EXERCISE OBJECTIVE: Nothing but the lines from the one with "task: trace the outline of every instance of the forearm" through the end of the listing below should appear in your reply, each copied exactly.

DATA SUPPLIED:
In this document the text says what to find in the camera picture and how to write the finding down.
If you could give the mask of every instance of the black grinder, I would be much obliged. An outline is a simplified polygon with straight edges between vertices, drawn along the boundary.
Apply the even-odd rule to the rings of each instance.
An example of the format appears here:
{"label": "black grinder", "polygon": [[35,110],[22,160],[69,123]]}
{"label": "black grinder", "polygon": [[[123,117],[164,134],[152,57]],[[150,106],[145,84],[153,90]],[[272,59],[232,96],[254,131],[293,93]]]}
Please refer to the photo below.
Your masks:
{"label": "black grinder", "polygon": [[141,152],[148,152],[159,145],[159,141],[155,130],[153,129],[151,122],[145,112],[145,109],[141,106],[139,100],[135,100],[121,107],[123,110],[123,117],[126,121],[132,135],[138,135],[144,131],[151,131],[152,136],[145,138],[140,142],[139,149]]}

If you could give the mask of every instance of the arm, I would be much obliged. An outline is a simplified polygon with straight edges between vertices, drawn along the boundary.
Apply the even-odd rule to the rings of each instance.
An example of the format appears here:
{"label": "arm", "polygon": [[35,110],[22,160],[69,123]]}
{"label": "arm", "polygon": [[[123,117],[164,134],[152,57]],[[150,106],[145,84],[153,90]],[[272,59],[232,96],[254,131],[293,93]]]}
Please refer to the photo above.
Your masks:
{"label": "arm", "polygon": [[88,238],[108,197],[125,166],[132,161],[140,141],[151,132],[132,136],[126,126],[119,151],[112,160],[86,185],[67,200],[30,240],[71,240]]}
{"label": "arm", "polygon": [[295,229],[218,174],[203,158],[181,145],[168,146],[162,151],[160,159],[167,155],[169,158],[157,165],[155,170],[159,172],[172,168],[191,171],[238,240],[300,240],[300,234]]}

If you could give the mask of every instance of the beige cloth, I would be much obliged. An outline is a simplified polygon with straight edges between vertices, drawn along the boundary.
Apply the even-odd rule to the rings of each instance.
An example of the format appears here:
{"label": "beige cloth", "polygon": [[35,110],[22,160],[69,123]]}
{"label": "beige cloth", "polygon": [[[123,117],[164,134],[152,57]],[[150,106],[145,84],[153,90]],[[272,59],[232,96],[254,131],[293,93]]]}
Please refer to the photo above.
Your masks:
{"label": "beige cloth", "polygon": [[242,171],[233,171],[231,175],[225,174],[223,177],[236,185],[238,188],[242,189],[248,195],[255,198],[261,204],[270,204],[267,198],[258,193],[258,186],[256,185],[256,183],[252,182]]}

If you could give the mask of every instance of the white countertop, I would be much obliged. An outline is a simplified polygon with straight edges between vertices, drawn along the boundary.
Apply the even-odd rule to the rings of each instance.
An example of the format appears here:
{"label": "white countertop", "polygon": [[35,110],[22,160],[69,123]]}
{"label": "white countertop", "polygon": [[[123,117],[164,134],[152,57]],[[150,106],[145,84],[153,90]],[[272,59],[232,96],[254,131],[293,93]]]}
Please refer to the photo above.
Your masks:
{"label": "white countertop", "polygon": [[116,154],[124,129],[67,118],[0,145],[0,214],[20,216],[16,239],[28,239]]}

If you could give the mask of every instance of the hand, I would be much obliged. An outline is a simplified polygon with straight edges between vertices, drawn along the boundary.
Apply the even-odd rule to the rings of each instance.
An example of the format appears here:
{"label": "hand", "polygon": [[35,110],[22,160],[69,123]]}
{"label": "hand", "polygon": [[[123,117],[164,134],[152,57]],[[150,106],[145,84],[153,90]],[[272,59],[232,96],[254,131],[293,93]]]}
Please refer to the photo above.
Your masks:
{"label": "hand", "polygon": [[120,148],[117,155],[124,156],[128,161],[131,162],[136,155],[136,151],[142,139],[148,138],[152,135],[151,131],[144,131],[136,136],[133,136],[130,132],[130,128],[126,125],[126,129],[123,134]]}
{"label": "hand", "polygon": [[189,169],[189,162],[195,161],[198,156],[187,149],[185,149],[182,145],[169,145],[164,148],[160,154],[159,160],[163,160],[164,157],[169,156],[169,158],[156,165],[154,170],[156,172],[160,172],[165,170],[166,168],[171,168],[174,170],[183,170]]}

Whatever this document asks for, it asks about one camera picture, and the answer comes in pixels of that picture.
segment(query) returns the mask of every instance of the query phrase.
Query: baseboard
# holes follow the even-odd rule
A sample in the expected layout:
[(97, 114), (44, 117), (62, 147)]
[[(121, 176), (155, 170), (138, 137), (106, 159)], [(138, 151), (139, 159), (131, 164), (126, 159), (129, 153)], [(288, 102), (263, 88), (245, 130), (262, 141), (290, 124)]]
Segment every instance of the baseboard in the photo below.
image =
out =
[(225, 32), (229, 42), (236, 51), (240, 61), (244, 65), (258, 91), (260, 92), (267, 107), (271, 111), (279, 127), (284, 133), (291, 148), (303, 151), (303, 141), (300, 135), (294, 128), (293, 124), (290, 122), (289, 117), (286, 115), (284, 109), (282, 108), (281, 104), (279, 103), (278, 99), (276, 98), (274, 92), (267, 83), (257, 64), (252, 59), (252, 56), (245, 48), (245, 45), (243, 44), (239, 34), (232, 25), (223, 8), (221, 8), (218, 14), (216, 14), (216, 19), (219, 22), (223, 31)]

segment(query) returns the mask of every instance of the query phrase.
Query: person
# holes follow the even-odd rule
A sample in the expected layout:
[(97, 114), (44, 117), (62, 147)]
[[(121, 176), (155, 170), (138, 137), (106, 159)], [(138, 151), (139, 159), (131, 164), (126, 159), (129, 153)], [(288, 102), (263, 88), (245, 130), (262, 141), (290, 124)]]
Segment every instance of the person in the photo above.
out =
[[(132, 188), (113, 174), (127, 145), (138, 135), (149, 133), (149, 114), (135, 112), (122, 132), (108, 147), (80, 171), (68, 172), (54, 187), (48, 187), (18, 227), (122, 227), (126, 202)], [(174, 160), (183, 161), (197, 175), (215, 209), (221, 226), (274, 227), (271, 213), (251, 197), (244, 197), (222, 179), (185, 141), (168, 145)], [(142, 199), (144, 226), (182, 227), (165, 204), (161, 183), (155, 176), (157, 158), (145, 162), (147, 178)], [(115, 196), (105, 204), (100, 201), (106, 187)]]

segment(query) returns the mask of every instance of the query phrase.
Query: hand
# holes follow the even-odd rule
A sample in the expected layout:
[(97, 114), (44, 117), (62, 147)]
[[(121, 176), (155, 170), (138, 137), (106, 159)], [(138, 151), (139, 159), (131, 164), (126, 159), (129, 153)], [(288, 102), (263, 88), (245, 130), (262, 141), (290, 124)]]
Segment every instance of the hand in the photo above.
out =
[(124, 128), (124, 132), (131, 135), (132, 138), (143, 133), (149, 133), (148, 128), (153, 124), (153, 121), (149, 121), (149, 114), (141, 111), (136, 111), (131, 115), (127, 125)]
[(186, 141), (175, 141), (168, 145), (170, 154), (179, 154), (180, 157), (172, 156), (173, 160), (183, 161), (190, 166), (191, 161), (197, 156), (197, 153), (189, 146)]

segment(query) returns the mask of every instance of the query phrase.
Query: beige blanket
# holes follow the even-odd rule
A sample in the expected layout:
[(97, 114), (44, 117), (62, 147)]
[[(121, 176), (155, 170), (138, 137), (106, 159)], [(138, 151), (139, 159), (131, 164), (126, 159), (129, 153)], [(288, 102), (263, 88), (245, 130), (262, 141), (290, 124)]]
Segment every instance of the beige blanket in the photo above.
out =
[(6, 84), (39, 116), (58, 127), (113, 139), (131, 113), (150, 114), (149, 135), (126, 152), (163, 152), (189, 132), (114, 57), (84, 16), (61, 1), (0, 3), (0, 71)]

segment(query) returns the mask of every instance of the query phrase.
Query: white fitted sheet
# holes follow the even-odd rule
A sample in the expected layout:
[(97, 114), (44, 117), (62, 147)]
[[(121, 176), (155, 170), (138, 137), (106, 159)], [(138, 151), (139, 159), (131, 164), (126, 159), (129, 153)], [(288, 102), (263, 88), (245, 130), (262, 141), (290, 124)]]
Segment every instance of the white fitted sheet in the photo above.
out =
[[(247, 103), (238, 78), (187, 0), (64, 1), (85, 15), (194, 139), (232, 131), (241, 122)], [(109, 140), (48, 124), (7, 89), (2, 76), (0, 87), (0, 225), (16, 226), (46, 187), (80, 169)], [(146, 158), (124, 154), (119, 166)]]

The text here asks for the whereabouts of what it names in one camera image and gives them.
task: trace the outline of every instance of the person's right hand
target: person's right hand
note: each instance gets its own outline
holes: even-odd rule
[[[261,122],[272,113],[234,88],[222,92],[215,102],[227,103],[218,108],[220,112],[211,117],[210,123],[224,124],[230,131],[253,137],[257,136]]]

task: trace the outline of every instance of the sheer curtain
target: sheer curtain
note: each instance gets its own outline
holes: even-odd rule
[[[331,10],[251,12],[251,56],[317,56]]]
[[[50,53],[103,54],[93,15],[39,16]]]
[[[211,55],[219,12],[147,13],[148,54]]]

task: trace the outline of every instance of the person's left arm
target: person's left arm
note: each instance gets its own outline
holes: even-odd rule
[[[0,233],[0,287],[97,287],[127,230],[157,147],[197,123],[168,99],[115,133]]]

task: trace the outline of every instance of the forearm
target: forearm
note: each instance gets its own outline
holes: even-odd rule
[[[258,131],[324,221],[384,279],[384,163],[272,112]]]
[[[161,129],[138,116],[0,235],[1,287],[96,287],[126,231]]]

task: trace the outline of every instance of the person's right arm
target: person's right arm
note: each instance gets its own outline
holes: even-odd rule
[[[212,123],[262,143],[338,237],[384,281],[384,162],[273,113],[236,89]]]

ANSWER BOX:
task: trace the outline of every instance of the forearm
target: forearm
note: each instance gets its own outline
holes: even-odd rule
[[[258,131],[324,221],[384,279],[384,163],[272,112]]]
[[[161,129],[138,116],[0,235],[1,287],[96,287],[126,231]]]

task: trace the outline of every instance of the person's right arm
target: person's right arm
note: each instance gets its own outline
holes: even-odd rule
[[[212,123],[262,143],[338,237],[384,281],[384,162],[273,113],[236,89]]]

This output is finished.